Annie is a spunky gal, and develops the closest friendship with Sam, leading to a will they-won't they situation. He also gets a stupendously lucky feel of her heartbeat, leading to an amusing comment from her.

And the supporting cast are pretty good. Ray get the most coverage, being a typical 1970s bloke. And Chris...uhhh, exists? I know I haven't seen this show since 2009, but I swear I remember almost every tiny little thing about it...But I don't remember Chris at all! I'm just gonna assume he's fine. There's no Phyllis equivalent, while instead of 'Jamaican' bartender Nelson, Sam has a hippy-dippy neighbour named, three guesses, Willow, who may know more about this world than she lets on.

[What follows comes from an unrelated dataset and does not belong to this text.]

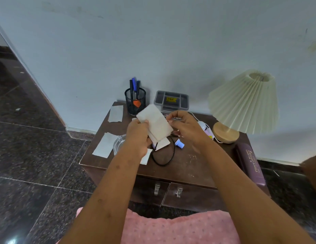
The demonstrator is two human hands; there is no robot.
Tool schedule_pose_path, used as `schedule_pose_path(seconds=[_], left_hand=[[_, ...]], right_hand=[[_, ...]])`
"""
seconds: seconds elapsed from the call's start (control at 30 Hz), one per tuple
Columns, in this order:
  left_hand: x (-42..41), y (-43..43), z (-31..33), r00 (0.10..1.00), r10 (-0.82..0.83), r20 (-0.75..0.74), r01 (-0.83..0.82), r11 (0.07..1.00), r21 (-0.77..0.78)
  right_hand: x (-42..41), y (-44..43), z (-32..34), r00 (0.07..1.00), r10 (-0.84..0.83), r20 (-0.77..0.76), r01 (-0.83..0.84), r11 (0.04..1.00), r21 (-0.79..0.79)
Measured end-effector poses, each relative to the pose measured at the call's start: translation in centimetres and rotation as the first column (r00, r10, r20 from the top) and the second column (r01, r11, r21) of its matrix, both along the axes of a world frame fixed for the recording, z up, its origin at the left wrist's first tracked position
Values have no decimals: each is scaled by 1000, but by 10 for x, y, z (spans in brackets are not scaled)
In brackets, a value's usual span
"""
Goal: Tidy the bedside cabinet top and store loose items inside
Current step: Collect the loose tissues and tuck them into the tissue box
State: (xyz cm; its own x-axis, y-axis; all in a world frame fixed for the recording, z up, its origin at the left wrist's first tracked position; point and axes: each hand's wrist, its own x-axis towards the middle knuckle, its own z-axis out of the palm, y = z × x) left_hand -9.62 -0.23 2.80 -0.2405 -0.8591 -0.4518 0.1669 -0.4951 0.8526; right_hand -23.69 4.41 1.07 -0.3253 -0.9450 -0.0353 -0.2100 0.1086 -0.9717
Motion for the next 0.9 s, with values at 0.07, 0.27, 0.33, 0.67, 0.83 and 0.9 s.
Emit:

One element missing for LoM US are the easter eggs from 1970s British TV culture, like test card girls, Jackanory, Camberwick Green, etc. This remake is just plopped in a more general past, where you know it's the 70s because it's tinted a slight shade of yellow and every man has a handlebar moustache. While this a shame, I do get why. British and US media landscapes were very different. There were probably weird little public access products, programs, and bumpers, but they might only be regional, so a viewer from Texas might point and go "Oh, I get that!", but literally everyone else in the US would be baffled. It's been said that unlike England, which is much smaller and tighter knit, America is too big to know itself.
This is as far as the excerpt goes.